Your assignment: Beneath this instruction is a listing. Transcribe from it only the stretch from the line with "Where can you see the blue instant" through the line with "Where can you see the cream bin with square", both end lines included, exactly as written.

Given records:

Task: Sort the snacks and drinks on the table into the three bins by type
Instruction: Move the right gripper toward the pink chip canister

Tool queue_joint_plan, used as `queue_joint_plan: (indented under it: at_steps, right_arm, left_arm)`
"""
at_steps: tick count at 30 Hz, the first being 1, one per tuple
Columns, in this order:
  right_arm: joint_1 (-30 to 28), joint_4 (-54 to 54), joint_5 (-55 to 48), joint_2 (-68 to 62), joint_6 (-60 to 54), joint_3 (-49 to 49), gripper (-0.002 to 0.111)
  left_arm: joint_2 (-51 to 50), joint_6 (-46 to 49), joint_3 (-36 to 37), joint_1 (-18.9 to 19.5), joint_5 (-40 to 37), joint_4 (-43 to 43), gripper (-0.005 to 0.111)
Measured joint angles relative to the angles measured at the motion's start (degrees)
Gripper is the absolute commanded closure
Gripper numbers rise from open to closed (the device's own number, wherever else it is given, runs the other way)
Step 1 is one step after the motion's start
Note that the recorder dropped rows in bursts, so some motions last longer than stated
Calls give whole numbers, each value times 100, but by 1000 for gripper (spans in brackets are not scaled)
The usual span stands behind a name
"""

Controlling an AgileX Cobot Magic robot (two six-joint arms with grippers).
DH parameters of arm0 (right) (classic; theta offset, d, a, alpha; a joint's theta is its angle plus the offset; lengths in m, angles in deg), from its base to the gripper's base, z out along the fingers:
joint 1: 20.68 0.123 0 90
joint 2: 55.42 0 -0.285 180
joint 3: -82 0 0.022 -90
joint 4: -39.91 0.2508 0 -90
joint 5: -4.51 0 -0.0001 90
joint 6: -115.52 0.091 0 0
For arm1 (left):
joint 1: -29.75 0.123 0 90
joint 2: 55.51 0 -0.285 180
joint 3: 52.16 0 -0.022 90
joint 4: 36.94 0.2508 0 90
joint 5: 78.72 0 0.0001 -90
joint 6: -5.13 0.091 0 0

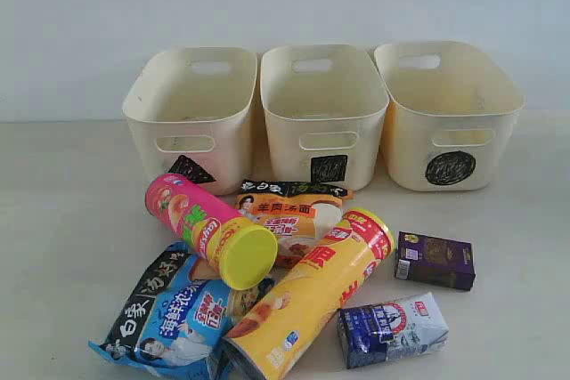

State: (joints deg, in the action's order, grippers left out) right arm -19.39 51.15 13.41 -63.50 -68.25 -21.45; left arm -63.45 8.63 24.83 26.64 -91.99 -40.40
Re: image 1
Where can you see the orange instant noodle bag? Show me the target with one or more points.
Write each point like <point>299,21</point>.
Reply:
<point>297,213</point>

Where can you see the pink chips can yellow lid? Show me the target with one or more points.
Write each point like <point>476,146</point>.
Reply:
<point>239,250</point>

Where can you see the purple drink carton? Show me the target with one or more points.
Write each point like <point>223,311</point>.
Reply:
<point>435,261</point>

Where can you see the blue white milk carton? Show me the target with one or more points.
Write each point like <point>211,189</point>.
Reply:
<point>394,330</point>

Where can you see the blue instant noodle bag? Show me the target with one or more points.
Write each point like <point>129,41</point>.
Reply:
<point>173,321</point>

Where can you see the cream bin with square mark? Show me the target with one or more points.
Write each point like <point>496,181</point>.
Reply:
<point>324,111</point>

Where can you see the cream bin with triangle mark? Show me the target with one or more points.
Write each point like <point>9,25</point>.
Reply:
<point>194,105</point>

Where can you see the cream bin with circle mark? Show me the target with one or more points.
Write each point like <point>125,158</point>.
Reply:
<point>451,113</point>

Written response:
Where can you see the blue instant noodle bag? Show me the target with one or more points.
Write each point like <point>129,41</point>.
Reply:
<point>173,321</point>

Where can you see the cream bin with square mark? Show me the target with one or more points.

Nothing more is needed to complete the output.